The significance and speed of the rebel victory in Aleppo cannot be overstated. From 2012 to 2016, thousands of rebel and regime soldiers died in the city—then divided between government and opposition enclaves—in grueling house-to-house battles, with fighters from both sides dying in droves to capture individual streets and move the front line forward meters at a time.
Rebels were expelled from Aleppo in December 2016 following Russia’s intervention on the side of the regime of Bashar al-Assad, in a major blow that preceded a humiliating string of losses for Syria’s opposition over the next eight years.

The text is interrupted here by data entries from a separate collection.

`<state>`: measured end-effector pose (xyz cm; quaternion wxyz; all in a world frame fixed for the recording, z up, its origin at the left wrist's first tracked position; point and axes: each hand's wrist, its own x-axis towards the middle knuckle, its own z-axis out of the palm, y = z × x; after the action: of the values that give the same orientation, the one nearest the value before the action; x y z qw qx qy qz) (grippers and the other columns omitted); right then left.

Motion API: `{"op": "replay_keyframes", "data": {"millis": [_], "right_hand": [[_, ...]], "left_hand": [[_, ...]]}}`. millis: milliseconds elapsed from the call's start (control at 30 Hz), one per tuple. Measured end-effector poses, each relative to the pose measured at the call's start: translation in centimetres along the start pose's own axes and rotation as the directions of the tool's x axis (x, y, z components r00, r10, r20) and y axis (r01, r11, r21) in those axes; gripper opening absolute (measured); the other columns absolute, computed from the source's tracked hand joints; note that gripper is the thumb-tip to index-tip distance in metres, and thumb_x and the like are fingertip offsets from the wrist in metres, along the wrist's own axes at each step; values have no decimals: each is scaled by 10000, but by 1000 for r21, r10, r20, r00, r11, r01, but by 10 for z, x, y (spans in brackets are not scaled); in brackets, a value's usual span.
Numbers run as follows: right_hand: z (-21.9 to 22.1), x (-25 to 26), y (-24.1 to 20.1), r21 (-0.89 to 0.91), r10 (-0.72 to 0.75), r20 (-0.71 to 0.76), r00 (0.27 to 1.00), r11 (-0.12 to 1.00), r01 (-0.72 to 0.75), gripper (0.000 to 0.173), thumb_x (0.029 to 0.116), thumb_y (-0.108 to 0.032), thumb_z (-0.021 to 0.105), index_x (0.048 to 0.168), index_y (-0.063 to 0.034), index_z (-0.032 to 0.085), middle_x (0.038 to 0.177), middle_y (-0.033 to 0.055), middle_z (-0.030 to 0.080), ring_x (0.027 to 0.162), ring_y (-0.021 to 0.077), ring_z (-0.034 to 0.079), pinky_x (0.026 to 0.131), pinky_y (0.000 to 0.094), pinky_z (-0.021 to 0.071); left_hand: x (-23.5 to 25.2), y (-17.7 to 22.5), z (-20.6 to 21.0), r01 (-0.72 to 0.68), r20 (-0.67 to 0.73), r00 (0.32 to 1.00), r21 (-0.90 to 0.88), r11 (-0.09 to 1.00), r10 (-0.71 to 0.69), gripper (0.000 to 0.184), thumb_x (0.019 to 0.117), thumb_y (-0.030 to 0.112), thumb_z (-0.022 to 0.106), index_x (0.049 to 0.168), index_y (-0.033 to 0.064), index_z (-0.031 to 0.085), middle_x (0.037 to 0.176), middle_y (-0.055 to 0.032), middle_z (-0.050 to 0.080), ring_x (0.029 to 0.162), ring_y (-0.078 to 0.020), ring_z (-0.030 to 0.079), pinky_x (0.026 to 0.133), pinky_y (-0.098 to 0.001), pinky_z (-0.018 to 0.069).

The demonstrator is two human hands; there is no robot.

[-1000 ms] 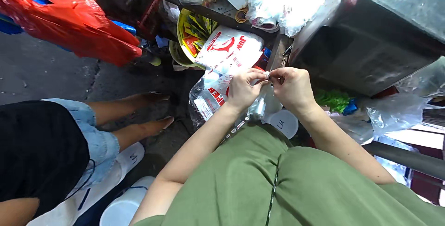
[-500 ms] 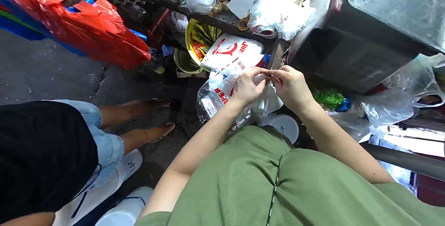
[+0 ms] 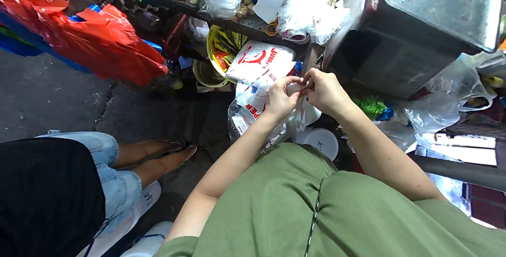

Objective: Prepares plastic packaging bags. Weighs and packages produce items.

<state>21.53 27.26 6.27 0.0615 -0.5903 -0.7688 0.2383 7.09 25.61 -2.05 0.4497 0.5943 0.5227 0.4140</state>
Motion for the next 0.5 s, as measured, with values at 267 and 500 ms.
{"op": "replay_keyframes", "data": {"millis": [267,500], "right_hand": [[13,-36,1,-64,47,-257,965,996,-65,294,967,-49,667,1234,19,565,878,182,704,803,374,720,721,565,586],[29,-71,-20,683,-252,-174,952,665,302,740,884,-485,760,1423,-39,519,1298,4,651,1210,91,615,1040,320,533]], "left_hand": [[-15,1,3,-63,-111,991,77,995,72,429,883,176,804,1274,86,651,1198,-105,688,952,-217,685,816,-420,574],[-49,64,-32,-273,-137,962,-514,813,237,296,956,-8,621,1225,82,535,1059,-32,631,594,-44,541,519,-198,508]]}}
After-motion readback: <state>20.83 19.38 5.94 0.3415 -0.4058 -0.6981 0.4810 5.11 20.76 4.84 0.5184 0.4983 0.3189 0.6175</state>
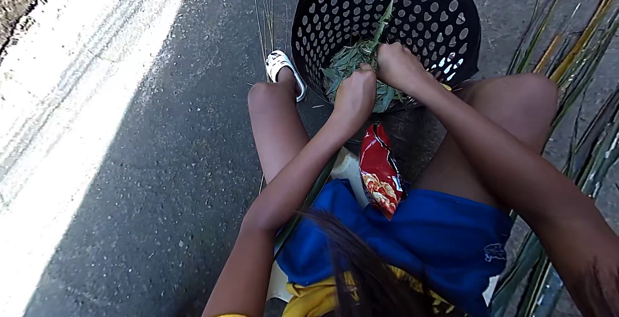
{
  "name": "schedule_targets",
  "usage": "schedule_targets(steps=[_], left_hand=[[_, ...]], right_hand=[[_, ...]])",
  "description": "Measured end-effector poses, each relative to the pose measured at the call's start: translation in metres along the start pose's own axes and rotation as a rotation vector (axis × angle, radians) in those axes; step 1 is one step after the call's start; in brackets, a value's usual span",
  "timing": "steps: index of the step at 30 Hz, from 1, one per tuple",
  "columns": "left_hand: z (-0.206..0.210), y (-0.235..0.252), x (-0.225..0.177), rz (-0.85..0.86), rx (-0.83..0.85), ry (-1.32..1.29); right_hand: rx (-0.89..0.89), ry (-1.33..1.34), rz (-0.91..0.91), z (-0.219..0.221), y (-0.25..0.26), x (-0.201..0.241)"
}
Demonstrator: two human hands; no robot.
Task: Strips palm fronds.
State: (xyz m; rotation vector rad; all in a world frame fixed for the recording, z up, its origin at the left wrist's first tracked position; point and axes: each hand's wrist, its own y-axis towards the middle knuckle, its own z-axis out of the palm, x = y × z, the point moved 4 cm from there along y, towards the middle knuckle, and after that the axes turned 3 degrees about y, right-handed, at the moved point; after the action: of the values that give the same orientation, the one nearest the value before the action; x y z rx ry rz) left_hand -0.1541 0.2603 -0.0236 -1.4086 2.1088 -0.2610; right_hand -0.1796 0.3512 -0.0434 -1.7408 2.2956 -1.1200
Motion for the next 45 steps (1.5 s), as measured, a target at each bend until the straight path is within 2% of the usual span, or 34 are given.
schedule_targets(steps=[6,10,15,18,23,29,36,45], left_hand=[[-0.002,0.002,0.004,-0.040,0.047,0.000],[-0.001,0.000,0.000,-0.009,0.007,0.002],[-0.003,0.000,0.003,-0.018,0.072,-0.082],[-0.001,0.000,0.005,-0.030,0.081,-0.082],[-0.002,0.005,0.007,-0.076,0.099,-0.058],[-0.003,0.008,0.006,-0.089,0.100,-0.024],[-0.004,0.004,0.000,-0.081,0.088,0.040],[-0.005,0.005,0.002,-0.058,0.096,0.011]], right_hand=[[0.082,0.074,-0.171,0.006,-0.014,0.005],[0.022,0.026,-0.044,0.004,-0.003,-0.002],[-0.009,0.027,0.021,-0.003,0.006,-0.006],[-0.011,0.040,0.006,-0.004,-0.003,-0.003],[0.068,0.059,-0.129,0.009,-0.014,0.006],[0.073,0.039,-0.089,0.008,-0.006,0.003],[0.070,0.075,-0.141,0.005,-0.017,0.005],[0.061,0.042,-0.075,0.003,-0.024,0.008]])
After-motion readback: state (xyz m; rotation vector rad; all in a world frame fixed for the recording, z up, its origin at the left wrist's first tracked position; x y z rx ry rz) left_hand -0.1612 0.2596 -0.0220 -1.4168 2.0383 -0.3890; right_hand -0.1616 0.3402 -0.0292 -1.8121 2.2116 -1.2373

That the entire city would fall so quickly in the past week signals the extent to which the global balance of power has shifted along with the priorities of key regional players—in particular, Russia and Iran.
Unlike in 2016, during last week’s initial rebel advance, Russia’s military assets in Syria—in particular, its powerful air force—did almost nothing to intervene to protect government forces, allowing the rebel ground offensive to advance 20 miles unimpeded toward Aleppo from an opposition stronghold in the province of Idlib.
Russia only began to launch airstrikes in the days after Aleppo was captured in order to halt the rebel advance as it moved farther south and deeper into regime territory, approaching the entrances to Hama in the center of the country.
To many, Moscow’s failure to act quickly in the first three days of the campaign appears inexplicable considering how frequently Russian air power has been deployed over the past year against a low-level Islamic State insurgency in Syria’s central desert area, a far less strategic region and located far from Russia’s large Hmeimim air base along Syria’s coast.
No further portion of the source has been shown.